◆ **The problem**:
Take the entries below and reproduce exactly the portion that begins at the line containing "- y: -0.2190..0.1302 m" and ends at the line containing "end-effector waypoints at", keeping both ends, dropping pictures, and adding nothing else.

(Data records)
════════════════
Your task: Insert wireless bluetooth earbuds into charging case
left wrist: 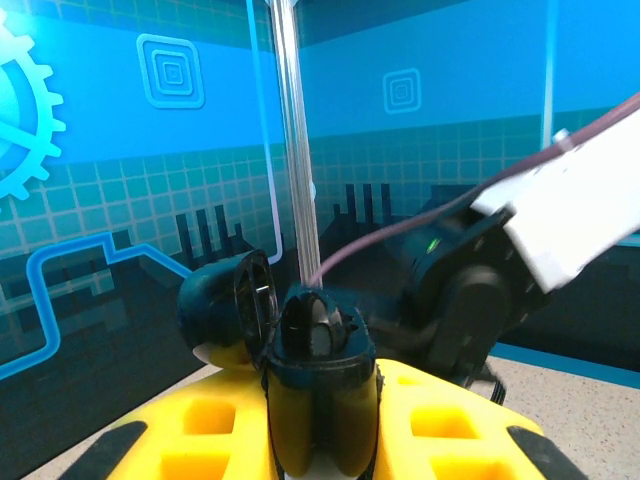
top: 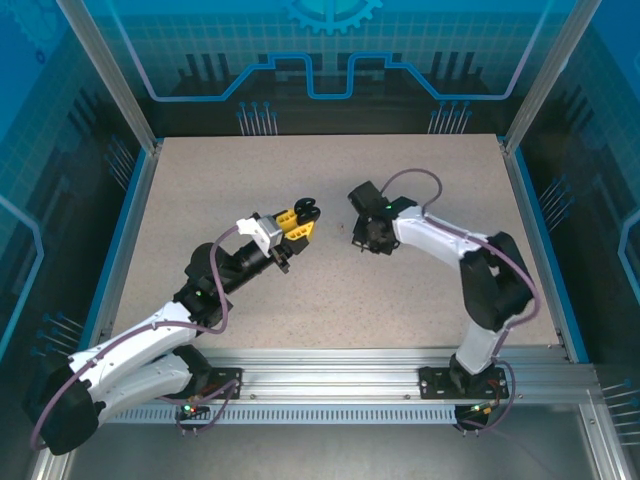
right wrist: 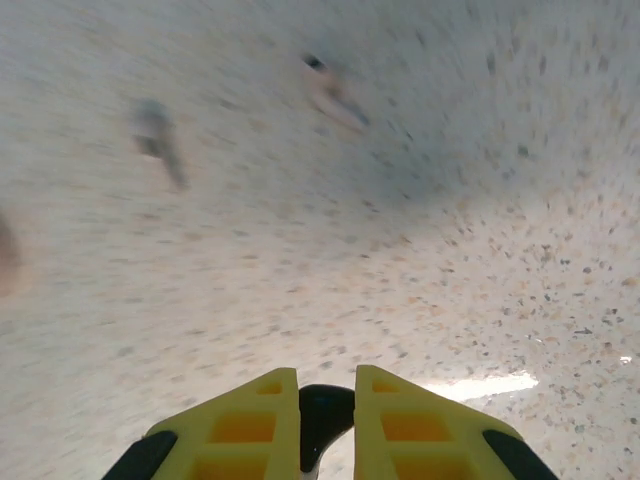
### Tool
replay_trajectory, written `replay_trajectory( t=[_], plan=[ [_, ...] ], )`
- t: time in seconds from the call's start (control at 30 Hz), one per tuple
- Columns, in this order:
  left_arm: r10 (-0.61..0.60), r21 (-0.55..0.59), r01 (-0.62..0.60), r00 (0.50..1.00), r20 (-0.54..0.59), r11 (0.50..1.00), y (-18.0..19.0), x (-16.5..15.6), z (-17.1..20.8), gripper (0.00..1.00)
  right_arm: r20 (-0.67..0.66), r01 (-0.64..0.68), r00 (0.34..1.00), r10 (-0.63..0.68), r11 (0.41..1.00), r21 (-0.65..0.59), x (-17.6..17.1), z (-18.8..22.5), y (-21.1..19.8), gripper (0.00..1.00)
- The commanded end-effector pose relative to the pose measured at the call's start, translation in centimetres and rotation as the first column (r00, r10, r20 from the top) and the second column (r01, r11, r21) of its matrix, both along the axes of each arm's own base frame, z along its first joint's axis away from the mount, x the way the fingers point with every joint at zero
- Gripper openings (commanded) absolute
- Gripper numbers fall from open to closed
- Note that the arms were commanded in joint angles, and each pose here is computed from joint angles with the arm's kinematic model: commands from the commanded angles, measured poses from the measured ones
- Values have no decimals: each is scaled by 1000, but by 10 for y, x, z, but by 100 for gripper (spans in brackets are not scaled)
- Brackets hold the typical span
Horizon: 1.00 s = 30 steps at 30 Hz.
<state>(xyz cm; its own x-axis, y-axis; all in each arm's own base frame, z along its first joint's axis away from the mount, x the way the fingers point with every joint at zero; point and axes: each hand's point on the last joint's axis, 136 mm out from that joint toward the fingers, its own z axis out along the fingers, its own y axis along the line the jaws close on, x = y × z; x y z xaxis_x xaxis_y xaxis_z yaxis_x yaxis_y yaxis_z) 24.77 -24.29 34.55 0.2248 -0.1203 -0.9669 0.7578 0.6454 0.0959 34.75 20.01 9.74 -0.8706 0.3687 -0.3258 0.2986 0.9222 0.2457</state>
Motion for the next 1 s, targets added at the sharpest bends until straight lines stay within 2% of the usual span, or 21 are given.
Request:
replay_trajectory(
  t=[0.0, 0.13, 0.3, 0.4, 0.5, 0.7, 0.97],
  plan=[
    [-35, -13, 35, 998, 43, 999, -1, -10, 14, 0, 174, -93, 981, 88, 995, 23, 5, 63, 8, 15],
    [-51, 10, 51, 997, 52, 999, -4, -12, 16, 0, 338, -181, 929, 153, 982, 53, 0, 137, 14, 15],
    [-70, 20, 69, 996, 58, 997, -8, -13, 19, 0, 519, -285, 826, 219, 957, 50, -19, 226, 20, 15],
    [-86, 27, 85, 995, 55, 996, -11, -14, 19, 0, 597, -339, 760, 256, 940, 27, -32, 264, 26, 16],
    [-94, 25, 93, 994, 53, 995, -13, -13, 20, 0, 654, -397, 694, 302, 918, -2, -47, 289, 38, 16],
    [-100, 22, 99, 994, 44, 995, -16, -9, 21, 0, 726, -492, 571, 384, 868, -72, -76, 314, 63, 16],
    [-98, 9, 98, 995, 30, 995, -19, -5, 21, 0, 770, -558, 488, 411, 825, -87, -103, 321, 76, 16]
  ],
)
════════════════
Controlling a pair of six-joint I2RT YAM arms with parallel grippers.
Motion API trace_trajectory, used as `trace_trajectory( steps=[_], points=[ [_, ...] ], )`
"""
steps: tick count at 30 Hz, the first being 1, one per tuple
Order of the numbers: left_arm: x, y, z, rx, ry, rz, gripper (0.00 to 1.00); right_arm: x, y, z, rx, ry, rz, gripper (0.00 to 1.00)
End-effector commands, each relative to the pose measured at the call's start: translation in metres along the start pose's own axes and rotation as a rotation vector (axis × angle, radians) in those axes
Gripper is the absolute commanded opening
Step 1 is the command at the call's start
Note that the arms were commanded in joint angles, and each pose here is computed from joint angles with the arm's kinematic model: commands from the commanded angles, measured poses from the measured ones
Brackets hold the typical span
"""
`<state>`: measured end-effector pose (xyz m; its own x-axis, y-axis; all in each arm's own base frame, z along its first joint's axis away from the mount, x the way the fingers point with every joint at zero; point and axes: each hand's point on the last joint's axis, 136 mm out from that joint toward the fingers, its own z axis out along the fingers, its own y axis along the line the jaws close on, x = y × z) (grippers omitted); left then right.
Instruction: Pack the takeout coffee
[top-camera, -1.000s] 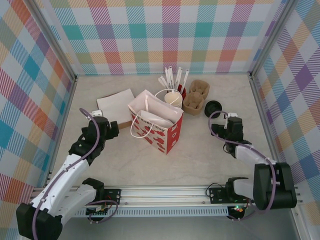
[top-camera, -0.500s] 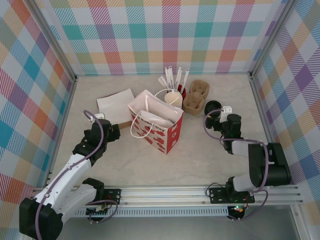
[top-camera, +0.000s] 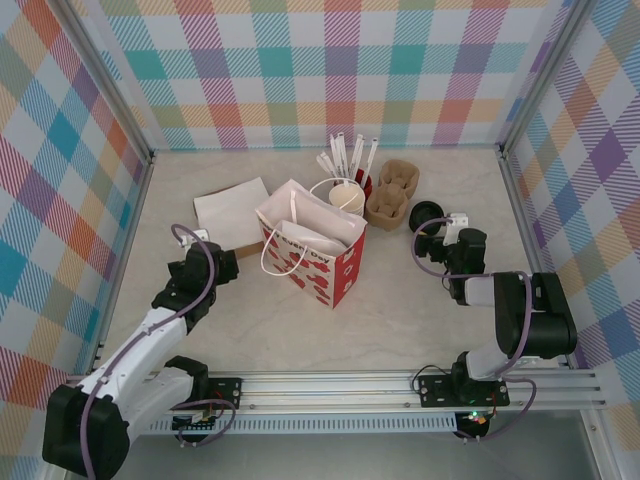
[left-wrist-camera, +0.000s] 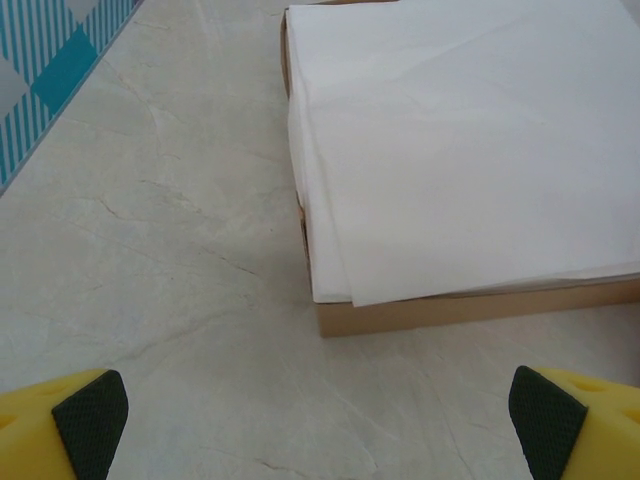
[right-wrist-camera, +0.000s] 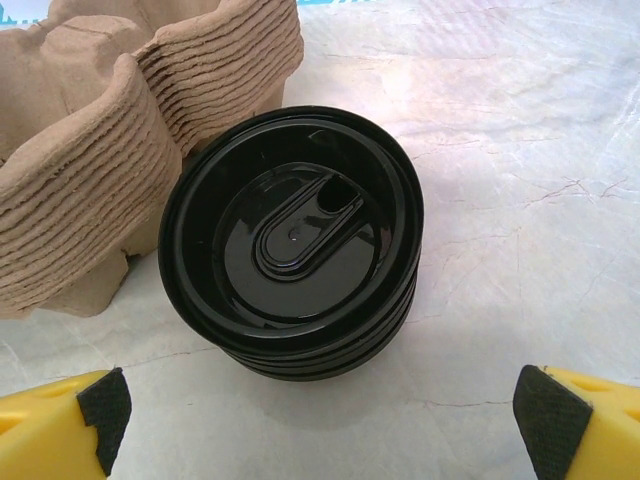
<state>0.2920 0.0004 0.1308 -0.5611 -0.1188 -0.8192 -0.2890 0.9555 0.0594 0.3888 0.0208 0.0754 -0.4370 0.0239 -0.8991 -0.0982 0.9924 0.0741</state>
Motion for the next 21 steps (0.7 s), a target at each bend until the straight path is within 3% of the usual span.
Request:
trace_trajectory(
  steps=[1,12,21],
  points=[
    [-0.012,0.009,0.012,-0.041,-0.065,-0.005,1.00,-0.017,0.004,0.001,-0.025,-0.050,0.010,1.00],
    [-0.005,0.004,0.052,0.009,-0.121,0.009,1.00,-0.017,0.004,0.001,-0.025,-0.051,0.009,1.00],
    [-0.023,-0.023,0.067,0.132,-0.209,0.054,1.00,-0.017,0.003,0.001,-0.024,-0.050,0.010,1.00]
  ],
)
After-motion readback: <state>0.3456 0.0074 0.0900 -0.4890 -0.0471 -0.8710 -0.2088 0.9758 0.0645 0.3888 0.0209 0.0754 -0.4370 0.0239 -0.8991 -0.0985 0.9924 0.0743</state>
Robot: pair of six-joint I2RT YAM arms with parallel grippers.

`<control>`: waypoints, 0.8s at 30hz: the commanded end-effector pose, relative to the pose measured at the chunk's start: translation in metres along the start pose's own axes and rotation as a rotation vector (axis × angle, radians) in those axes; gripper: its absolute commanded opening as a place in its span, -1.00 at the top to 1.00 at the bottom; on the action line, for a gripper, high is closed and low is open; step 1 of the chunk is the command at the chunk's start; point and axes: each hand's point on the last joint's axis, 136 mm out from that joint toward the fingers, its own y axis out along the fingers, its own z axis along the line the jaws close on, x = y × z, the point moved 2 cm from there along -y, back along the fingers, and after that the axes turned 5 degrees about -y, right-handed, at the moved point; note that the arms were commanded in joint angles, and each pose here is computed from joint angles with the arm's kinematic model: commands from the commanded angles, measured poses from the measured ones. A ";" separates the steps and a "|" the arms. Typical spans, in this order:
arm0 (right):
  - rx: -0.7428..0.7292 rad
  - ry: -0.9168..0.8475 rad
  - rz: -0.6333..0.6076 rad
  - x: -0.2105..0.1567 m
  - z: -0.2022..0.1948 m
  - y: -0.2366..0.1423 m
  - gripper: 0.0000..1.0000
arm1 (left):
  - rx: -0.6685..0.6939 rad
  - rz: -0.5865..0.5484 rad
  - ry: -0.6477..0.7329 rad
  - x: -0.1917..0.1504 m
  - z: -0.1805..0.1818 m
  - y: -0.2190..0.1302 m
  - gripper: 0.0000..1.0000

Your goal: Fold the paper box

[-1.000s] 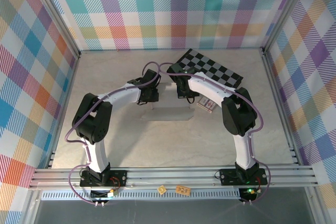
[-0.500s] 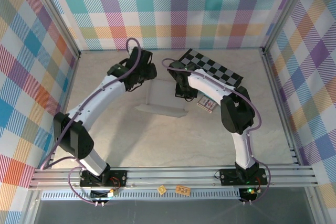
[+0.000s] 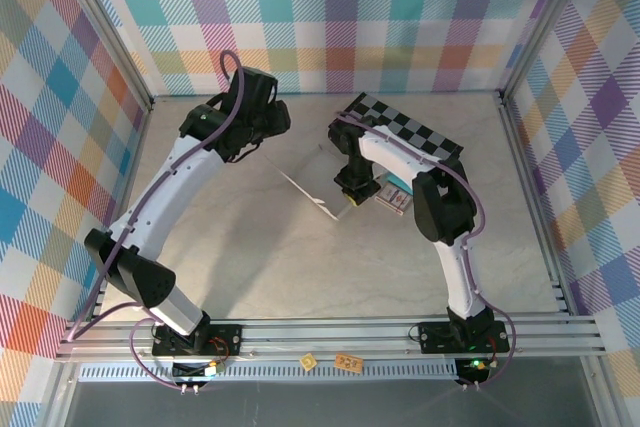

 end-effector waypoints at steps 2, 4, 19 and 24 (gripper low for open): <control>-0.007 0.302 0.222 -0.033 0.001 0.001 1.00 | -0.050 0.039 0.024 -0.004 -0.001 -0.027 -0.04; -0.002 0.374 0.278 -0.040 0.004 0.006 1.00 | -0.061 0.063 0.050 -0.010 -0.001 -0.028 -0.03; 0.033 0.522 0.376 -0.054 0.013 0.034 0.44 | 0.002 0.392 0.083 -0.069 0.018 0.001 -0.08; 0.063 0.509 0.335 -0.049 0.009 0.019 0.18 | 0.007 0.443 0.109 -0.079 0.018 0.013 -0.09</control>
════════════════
◆ **Reply to the exercise**:
  - y: -0.2190..0.1302 m
  - gripper: 0.0000..1.0000

Your goal: Fold the paper box

[-1.000s] 
[-0.500s] 
[+0.000s] 

 end-effector waypoints at steps 2, 4, 19 and 24 (gripper low for open): <control>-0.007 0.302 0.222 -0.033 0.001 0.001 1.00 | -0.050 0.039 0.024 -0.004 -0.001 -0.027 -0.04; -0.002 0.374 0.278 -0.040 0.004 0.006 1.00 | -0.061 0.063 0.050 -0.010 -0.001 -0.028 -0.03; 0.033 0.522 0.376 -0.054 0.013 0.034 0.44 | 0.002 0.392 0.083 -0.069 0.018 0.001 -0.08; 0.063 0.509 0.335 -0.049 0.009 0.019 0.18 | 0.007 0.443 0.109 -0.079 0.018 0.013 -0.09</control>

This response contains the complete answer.